[Editorial] “Não sei, meus filhos, que mundo será o vosso”

CRÓNICAS/OPINIÃO Diretor

O título deste texto é o primeiro verso de um notável poema de Jorge de Sena, escrito sob a visão de um famoso quadro do pintor espanhol Francisco de Goya, que retrata o fuzilamento de populares que lutaram pela liberdade contra a Invasão Francesa.

Refletindo sobre este episódio de violência “um episódio breve, nesta cadeia de que sois um elo (…) a caminho do mundo que vos sonho”, o poeta assevera que “tanto sangue,
tanta dor, tanta angústia (…) não hão de ser em vão” e que  é possível,  que esse mundo seja “um simples mundo, onde tudo tenha apenas a dificuldade que advém de nada haver que não seja simples e natural”, “ainda quando lutemos, como devemos lutar, por quanto nos pareça a liberdade e a justiça”.

 O final do poema é um voto de que “o mesmo mundo que criemos, nos cumpre tê-lo com cuidado, como coisa que não é nossa, que nos é cedida para a guardarmos respeitosamente em memória do sangue que nos corre nas veias”.

Recordo este poema escrito há quase 70 anos, sobre um “episódio” com mais de 200 anos, para assinalar a passagem de mil dias sobre o início da odiosa invasão da Rússia à Ucrânia. Faço votos de que não seja em vão a luta do povo ucraniano pela liberdade e pela justiça.

Porém, nada do que se vai sabendo do conflito parece simples e natural, como desejado num mundo ideal. E são enormes os riscos de que o conflito se amplie no próximo futuro.

A guerra é, precisamente, o oposto de ter cuidado com a vida e com o mundo como “coisa que não é nossa”, já que visa a destruição e a morte.

A par desta e doutras guerras e sob o signo do desenvolvimento económico criam-se condições para alterações climáticas cujos efeitos são cada vez mais evidentes. O fenómeno da “gota fria” que assolou Valência deve-se, dizem os cientistas, às mesmas causas que os seis tufões ocorridos em menos de um mês, nas Filipinas. Não é que os fenómenos em si sejam inteiramente novos: é o aumento da sua frequência e da sua intensidade que representa maior ameaça para as regiões afetadas.
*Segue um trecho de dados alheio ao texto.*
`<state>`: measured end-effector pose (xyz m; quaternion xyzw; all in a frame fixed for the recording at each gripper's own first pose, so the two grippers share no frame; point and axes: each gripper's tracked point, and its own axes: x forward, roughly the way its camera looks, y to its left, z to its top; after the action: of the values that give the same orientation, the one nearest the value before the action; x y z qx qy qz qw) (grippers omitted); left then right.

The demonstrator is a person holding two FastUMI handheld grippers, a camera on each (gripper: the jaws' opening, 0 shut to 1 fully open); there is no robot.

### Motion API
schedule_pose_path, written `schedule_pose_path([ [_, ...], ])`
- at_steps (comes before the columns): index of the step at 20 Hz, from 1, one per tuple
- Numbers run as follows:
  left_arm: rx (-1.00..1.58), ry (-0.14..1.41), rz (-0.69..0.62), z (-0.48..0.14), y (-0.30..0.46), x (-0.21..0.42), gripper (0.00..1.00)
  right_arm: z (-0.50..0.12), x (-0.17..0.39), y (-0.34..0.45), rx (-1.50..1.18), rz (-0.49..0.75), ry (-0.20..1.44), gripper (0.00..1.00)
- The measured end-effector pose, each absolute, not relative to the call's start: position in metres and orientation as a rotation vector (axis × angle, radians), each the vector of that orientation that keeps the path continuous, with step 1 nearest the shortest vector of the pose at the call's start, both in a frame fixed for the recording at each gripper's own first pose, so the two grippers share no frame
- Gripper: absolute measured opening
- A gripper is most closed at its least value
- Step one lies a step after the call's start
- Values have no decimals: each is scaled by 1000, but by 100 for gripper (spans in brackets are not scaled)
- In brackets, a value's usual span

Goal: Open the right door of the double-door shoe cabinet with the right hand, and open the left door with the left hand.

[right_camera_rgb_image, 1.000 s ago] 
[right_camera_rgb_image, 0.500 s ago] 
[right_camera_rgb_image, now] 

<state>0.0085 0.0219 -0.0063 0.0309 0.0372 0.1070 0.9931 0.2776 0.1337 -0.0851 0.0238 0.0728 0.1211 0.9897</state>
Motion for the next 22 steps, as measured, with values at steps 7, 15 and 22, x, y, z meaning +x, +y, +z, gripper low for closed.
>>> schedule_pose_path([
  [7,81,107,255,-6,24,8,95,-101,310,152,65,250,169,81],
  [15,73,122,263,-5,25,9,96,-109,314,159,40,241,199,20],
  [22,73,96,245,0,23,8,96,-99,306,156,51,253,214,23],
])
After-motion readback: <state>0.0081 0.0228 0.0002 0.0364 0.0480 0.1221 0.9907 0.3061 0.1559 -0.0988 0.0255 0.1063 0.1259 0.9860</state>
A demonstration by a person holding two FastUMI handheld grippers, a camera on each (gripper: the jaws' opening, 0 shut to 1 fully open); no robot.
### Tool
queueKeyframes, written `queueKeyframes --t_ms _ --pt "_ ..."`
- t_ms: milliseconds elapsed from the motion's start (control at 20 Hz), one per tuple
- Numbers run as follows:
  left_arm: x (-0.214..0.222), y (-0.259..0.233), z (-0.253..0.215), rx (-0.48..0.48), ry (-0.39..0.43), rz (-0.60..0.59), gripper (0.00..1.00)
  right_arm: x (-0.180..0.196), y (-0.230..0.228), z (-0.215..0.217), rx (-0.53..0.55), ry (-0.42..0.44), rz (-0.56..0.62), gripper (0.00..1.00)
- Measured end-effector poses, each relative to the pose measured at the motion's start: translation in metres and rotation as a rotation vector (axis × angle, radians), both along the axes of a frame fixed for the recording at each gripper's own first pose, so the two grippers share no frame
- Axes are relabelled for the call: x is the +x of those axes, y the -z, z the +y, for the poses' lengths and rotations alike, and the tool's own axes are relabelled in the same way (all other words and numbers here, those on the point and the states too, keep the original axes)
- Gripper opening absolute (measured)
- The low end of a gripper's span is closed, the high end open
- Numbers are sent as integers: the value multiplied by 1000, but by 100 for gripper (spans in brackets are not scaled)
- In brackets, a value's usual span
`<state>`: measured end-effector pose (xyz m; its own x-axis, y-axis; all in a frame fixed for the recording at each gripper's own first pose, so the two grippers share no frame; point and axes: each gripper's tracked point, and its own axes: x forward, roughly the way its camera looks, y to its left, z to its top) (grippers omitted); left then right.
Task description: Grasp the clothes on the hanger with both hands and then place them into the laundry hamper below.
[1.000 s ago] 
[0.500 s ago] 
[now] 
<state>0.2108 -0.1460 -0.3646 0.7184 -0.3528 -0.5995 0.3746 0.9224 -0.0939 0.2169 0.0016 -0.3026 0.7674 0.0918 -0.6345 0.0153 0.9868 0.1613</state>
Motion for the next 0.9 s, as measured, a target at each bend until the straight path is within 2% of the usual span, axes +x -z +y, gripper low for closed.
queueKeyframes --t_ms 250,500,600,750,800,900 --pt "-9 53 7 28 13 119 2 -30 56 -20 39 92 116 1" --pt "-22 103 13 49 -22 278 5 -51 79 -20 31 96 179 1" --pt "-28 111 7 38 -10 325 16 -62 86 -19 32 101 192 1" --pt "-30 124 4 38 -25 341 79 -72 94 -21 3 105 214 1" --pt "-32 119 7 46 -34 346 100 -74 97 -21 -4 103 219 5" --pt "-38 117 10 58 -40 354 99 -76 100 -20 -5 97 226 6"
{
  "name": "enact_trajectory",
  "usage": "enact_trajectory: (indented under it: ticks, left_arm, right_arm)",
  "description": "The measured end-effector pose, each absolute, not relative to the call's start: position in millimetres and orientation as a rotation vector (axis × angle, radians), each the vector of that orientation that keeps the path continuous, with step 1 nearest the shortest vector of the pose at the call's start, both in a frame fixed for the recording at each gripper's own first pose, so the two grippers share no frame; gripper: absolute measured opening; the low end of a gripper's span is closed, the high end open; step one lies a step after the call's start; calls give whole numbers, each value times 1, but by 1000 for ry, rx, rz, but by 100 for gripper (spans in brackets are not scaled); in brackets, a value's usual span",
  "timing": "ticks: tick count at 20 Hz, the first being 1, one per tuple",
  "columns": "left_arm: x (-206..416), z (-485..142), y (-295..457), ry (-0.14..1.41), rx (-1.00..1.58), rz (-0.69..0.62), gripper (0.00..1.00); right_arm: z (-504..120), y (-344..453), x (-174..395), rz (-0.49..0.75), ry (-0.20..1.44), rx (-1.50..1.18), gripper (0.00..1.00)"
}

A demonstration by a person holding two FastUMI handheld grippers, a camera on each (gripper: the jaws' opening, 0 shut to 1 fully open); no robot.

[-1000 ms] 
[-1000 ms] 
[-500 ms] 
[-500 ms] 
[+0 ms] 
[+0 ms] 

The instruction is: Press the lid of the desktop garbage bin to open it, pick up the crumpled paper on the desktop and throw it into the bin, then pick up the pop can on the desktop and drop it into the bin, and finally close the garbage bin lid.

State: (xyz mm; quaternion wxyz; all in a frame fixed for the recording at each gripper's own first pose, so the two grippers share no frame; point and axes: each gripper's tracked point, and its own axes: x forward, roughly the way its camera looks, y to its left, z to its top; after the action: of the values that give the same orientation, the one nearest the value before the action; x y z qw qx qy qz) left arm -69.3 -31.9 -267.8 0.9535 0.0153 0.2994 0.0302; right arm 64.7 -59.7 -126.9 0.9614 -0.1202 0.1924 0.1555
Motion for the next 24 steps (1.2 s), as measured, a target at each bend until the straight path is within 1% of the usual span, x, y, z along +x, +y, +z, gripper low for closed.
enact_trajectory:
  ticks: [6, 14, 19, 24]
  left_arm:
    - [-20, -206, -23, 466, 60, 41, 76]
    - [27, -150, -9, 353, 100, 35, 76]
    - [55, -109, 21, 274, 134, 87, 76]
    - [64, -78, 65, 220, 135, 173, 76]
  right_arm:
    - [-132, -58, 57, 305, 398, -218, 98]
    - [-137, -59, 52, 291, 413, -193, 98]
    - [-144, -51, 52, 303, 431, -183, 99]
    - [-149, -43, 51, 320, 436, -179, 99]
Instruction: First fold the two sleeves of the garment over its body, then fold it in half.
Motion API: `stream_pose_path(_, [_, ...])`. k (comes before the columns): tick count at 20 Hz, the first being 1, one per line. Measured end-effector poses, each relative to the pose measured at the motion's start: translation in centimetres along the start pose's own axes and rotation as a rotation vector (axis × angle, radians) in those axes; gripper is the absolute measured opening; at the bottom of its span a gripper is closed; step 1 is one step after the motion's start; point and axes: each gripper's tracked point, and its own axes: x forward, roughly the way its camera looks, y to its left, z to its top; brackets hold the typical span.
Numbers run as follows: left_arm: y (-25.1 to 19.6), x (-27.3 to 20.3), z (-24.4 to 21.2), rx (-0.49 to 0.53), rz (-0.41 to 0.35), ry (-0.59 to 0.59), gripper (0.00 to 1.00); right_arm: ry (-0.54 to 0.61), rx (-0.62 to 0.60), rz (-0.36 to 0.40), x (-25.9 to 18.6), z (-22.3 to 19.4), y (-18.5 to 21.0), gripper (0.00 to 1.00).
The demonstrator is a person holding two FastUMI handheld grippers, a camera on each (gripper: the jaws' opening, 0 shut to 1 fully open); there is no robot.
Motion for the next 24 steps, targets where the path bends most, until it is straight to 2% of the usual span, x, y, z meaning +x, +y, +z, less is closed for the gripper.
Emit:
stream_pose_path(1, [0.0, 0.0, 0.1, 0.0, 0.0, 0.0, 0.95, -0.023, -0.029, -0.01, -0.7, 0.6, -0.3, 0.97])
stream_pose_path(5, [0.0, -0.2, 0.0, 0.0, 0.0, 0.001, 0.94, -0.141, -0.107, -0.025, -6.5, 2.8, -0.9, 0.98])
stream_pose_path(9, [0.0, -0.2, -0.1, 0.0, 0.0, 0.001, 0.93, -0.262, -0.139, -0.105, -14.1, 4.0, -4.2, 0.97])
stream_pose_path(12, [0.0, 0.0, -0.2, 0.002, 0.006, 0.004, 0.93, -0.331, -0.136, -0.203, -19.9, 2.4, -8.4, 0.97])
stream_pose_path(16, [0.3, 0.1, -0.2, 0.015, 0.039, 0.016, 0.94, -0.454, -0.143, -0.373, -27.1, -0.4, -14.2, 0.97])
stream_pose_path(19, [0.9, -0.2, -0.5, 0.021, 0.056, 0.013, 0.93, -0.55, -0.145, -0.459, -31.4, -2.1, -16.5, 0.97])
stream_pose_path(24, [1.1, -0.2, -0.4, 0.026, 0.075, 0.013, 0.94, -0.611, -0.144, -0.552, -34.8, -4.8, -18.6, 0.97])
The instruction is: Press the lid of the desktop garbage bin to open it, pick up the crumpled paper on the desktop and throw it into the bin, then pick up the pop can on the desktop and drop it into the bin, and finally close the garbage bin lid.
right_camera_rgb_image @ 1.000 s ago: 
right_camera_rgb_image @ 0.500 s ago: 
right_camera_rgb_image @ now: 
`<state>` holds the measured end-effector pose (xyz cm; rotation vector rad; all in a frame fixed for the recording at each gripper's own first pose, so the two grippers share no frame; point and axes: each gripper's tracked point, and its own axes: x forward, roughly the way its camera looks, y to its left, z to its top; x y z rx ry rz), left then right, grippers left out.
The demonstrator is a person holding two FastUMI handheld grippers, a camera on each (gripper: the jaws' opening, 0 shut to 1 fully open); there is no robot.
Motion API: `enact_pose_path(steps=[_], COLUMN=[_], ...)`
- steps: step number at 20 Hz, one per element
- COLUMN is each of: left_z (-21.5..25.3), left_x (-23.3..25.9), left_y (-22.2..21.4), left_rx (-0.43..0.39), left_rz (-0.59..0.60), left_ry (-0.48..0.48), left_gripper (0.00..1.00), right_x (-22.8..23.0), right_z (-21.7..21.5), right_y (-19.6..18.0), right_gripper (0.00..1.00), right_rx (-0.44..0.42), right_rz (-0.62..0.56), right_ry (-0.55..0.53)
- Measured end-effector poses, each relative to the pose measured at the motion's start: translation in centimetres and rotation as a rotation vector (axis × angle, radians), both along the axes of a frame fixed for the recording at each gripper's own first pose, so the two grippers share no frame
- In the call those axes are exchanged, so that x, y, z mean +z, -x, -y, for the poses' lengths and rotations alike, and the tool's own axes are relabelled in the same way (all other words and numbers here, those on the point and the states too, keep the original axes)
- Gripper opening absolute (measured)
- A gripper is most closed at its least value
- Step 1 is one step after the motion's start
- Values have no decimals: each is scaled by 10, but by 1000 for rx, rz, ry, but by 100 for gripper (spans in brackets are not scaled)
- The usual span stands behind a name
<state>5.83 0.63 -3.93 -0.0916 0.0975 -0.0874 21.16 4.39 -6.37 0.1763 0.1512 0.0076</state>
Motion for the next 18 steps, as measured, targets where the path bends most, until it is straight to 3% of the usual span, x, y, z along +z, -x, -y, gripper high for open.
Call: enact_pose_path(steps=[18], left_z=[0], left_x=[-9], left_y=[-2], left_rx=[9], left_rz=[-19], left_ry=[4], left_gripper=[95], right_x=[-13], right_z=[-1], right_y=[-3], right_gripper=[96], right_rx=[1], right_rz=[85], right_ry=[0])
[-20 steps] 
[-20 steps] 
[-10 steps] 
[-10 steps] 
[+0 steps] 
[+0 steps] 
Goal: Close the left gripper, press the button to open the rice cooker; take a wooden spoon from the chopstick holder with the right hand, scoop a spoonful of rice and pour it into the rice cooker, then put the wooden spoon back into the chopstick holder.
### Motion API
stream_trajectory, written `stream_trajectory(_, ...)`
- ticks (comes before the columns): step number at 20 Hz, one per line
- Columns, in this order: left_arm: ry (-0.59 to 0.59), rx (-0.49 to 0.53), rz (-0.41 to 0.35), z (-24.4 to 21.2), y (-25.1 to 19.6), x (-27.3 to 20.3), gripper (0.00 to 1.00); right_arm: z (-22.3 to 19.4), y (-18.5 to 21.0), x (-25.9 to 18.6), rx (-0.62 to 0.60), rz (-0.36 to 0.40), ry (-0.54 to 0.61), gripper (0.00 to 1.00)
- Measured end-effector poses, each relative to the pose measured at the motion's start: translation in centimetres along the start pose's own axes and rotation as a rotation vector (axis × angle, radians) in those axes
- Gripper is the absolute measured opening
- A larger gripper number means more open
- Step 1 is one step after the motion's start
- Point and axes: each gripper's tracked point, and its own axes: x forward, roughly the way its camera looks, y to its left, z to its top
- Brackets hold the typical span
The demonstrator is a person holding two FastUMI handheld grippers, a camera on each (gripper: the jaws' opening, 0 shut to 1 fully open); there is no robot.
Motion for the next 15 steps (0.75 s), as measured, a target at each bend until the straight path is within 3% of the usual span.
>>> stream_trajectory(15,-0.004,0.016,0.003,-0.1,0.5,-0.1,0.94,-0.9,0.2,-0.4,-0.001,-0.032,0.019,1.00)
Está a decorrer no Azerbaijão a 29ª Conferência das Nações Unidas sobre alterações climáticas. A situação política internacional não parece favorável à obtenção de resultados práticos, nomeadamente no que respeita a acordos sobre financiamentos aos países em desenvolvimento para reduzir as emissões de gases de efeito de estufa e adaptar-se aos efeitos do aquecimento global. 

Este mundo, “coisa que não é nossa”, é a “casa comum de que devemos cuidar como obrigação moral para todos, pensando também naqueles que virão depois de nós”, escreveu o Papa Francisco.

Porém, os problemas agravam-se quando os poderosos são irracionais perante as evidências científicas. “O aquecimento global é uma farsa”, disse Trump. Assim vai o mundo.